Con el reciente recorte masivo de impuestos a las grandes empresas y a los individuos más ricos, se ha reforzado la noción de que la representación política se vende al mejor postor. Los legisladores que reciben ingentes aportes de las cúpulas financieras y los lobbies corporativos se convierten en intérpretes de sus intereses, incluso cuando estos chocan con el bienestar de la mayoría. Bajo el nuevo marco fiscal, no es solo que los ricos paguen menos: es que ya no existe un contrapeso real que defienda con igual fuerza los recursos para salud, educación y redes de protección social, puesto que los poderes fácticos han capturado la formulación de las políticas públicas.

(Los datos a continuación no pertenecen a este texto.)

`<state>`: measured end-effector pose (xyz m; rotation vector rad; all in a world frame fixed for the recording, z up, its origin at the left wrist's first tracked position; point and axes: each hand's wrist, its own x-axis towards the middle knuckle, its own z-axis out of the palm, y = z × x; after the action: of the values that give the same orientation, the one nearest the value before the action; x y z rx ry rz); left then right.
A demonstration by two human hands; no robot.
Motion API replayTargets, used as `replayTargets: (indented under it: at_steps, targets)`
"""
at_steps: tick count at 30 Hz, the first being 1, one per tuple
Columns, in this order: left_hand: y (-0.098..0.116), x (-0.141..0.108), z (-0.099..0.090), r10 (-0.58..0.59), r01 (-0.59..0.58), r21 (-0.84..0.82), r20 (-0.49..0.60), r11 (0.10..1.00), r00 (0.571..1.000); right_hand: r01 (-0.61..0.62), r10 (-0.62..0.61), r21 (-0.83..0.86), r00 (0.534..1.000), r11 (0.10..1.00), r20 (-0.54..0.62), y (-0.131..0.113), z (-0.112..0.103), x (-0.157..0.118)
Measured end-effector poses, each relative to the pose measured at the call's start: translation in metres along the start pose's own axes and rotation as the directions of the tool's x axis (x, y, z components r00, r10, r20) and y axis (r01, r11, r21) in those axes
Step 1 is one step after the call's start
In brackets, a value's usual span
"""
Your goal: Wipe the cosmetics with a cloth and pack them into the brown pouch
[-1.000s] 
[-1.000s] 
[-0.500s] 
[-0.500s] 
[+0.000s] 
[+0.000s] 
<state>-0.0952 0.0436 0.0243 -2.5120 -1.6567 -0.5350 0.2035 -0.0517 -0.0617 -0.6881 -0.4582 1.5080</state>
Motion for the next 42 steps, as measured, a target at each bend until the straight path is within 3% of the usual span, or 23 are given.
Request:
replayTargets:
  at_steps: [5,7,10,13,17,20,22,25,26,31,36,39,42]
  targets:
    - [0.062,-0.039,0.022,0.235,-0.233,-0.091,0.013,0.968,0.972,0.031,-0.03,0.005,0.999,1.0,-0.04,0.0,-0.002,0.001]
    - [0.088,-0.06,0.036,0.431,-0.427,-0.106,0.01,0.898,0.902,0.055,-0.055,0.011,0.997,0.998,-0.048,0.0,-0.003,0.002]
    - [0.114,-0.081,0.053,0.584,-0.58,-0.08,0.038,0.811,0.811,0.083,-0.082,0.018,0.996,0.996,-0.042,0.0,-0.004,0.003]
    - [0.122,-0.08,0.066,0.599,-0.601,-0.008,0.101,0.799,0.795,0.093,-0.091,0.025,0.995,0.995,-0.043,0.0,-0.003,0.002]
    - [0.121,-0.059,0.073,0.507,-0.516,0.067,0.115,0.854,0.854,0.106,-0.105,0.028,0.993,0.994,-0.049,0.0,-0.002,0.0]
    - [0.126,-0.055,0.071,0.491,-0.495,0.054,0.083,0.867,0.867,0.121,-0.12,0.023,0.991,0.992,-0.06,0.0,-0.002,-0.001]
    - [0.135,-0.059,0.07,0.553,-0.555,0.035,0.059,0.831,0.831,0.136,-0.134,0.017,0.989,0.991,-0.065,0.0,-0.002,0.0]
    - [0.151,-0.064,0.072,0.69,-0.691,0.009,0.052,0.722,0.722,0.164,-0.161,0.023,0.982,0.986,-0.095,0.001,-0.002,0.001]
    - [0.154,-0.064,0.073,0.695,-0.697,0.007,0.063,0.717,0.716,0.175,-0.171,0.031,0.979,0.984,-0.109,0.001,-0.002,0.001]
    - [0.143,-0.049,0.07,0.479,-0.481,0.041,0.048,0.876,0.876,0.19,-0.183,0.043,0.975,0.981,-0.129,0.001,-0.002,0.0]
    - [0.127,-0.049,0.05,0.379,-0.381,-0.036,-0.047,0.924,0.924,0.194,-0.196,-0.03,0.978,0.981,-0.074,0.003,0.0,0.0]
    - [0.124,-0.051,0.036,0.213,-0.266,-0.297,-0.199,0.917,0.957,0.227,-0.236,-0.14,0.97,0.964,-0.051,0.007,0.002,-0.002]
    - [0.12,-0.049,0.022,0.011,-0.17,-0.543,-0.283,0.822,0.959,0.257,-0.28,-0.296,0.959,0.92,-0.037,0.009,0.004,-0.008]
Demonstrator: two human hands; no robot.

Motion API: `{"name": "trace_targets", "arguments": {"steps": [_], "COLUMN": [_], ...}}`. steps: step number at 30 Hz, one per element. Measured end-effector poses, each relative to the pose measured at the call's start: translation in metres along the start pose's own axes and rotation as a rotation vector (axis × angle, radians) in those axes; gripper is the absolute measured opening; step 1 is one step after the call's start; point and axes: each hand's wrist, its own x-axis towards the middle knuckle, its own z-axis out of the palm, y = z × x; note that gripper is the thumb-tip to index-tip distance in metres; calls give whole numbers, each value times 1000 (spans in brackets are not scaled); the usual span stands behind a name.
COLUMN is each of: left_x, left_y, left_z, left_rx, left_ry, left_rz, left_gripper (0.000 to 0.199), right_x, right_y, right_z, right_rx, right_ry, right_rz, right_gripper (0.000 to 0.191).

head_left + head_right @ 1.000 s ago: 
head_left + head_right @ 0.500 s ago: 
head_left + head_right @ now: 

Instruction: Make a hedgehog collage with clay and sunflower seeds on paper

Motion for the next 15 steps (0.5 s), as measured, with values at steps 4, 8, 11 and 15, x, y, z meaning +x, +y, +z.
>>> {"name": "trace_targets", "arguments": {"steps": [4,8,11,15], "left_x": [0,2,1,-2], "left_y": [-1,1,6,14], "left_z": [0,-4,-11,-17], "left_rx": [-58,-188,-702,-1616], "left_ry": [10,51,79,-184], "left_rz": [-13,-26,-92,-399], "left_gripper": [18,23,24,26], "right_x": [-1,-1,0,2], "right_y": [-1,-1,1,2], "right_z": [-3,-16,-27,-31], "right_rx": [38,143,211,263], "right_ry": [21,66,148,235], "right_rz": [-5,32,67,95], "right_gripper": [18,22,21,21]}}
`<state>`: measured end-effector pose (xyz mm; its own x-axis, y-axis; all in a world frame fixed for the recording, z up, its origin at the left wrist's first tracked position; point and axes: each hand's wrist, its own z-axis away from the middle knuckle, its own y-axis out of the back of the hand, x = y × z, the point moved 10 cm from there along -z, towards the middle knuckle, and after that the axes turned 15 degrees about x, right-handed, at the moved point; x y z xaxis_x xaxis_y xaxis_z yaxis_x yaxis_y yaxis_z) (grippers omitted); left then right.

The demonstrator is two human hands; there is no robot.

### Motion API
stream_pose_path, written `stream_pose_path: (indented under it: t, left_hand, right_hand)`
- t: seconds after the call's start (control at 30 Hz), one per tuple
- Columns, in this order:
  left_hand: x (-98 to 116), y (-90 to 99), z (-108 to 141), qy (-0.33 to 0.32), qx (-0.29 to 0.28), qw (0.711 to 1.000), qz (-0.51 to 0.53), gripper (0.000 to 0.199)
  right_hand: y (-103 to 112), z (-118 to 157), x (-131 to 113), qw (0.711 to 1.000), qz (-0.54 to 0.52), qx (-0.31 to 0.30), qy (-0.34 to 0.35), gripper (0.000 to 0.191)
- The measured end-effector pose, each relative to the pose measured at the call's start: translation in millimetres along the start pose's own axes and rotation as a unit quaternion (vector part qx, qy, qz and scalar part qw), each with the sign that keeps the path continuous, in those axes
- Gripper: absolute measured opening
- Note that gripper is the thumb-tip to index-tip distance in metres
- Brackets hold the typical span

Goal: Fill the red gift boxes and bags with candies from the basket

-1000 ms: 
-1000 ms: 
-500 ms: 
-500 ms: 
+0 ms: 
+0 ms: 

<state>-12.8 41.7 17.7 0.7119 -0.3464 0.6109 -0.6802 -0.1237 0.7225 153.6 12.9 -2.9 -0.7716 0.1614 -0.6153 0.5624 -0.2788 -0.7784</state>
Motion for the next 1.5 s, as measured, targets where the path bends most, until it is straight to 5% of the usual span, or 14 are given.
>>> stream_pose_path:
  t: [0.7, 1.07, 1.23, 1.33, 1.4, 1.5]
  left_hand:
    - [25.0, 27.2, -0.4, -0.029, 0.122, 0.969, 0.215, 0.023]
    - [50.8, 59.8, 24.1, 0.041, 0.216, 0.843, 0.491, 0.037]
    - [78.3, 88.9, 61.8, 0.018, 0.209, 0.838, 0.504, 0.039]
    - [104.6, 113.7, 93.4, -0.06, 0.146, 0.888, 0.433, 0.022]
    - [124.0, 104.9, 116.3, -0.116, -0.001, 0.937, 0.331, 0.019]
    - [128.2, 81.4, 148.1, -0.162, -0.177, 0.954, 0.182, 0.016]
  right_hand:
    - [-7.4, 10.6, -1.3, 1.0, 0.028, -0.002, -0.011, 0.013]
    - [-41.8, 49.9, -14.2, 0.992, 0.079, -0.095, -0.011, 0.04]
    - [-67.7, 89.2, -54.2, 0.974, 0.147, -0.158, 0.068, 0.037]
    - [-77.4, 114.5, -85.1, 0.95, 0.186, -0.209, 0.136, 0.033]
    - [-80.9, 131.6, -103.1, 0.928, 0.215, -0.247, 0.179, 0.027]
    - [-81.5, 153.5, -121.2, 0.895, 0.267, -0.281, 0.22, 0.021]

Este fenómeno no surge de la nada. Durante las últimas décadas, una concentración sin precedentes de activos financieros (acciones, bonos y opciones) ha permitido que una minoría acumule un nivel de influencia política y económica capaz de condicionar y dirigir el debate público. Los grandes medios de comunicación, las fundaciones filantrópicas de élite y los institutos de investigación patrocinados por fundaciones multimillonarias han contribuido a normalizar la idea de que el recorte de impuestos y la desregulación son sinónimo de crecimiento, ocultando sistemáticamente sus consecuencias regresivas.
La nueva ley, al afianzar el sendero iniciado en 2017, cierra el círculo: amplifica los recursos de quienes financian campañas, refuerza un Congreso y un Senado dependientes de las grandes donaciones y deja cada vez más fuera del juego a los votantes de menores ingresos. El resultado es un sistema en el que la voz de la mayoría queda desdibujada frente al estruendo de las arcas millonarias. La plutocracia, lejos de ser un concepto abstracto, se convierte así en la forma efectiva de gobierno: no la de la Constitución o de la voluntad popular, sino la de los bolsillos más abultados.
En última instancia, el tejido democrático de Estados Unidos se ve amenazado cuando la política fiscal sirve de instrumento para garantizar que la riqueza siga acumulándose en la cúspide, mientras las bases sociales quedan relegadas a la crítica impotente. El experimento de una “democracia capitalista” corre el riesgo de transformarse en una “dictadura del capital”, y el proyecto “Grande y Hermoso” constituye quizá el anuncio más contundente de esa deriva. La pregunta que queda en el aire es si la sociedad civil, los medios independientes y los actores políticos (tanto dentro como fuera del Capitolio) estarán dispuestos a revertir este curso antes de que la luz que aún preserva mínimamente el contrato social se extinga por completo.